Thus we passed along with slow steps through the foul mixture of the shades and of the rain, touching a little on the future life. Wherefore I said, “Master, these torments will they increase after the great sentence, or will they become less, or will they be just as burning?” And he to me, “Return to thy science, which declares that the more perfect a thing is the more it feels the good, and so the pain. Though this accursed people never can attain to true perfection, it expects thereafter to be more than now.”

We took a circling course along that road, speaking far more than I repeat; and came to the point where the descent is. Here we found Pluto,[1] the great enemy.

[1] Pluto appears here not as Hades, the god of the lower world, but in his character as the giver of wealth.

CANTO VII.

The Fourth Circle, that of the Avaricious and the Prodigal.—Pluto.—Fortune.—The Styx.—The Fifth Circle, that of the Wrathful and the Sullen.

“Pape Satan, pape Satan aleppe,”—began Pluto with his clucking voice. And that gentle Sage, who knew everything, said to comfort me, “Let not thy fear hurt thee; for whatso power he have shall not take from thee the descent of this rock.” Then he turned to that swollen lip and said, “Be silent, accursed wolf! inwardly consume thyself with thine own rage: not without cause is this going to the abyss; it is willed on high, there where Michael did vengeance on the proud adultery.”[1] As sails swollen by the wind fall in a heap when the mast snaps, so fell to earth the cruel beast.

[1] Adultery, in the sense of infidelity to God.
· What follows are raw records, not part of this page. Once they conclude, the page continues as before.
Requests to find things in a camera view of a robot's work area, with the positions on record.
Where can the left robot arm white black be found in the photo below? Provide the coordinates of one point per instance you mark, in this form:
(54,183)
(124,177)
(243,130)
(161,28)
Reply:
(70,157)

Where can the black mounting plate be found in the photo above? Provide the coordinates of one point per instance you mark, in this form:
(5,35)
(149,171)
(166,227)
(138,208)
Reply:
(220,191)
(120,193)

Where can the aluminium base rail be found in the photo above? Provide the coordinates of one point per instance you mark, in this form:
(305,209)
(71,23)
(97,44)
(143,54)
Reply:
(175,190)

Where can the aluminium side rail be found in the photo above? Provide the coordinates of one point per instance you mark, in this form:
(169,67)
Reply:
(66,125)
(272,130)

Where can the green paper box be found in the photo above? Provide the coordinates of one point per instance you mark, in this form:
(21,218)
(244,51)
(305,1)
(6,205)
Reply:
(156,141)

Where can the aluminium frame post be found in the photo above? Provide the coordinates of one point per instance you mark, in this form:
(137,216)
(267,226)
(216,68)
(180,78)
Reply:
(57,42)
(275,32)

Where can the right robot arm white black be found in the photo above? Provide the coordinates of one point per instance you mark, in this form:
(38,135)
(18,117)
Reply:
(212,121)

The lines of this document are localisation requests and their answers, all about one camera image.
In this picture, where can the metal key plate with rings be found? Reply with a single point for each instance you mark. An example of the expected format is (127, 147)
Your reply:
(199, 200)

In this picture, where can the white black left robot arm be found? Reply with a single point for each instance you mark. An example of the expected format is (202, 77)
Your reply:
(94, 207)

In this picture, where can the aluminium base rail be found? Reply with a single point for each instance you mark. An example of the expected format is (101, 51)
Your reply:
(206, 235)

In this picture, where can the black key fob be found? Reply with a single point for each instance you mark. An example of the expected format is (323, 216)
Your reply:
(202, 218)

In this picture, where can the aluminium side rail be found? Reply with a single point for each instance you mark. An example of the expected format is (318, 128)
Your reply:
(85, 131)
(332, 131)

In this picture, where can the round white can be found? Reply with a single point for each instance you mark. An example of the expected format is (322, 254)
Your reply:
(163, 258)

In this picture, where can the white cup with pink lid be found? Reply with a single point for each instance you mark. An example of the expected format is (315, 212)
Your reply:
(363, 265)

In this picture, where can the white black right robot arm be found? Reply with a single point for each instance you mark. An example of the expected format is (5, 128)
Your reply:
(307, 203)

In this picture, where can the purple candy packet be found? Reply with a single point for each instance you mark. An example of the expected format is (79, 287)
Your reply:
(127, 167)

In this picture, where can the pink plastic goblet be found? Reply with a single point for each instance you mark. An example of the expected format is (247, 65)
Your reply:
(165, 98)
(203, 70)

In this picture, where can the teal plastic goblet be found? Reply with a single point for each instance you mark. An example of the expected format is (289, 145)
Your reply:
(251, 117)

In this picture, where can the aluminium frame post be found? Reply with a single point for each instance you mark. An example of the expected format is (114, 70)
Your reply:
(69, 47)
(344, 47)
Thus we descended into the fourth hollow, taking more of the woeful bank that gathers in the evil of the whole universe. Ah, Justice of God! Who heapeth up so many new travails and penalties as I saw? And why doth our sin so waste us? As doth the wave, yonder upon Charybdis, which is broken on that which it encounters, so it behoves that here the people counterdance.

Here saw I people more than elsewhere many, and from one side and the other with great howls rolling weights by force of chest. They struck against each other, and then just there each turned, rolling backward, crying, “Why keepest thou?” and “Why flingest thou away?” Thus they turned through the dark circle on either hand to the opposite point, still crying out their opprobrious verse; then each, when he had come through his half circle, wheeled round to the other joust.

And I, who had my heart well-nigh pierced through, said, “My Master, now declare to me what folk is this, and if all these tonsured ones on our left were clerks.”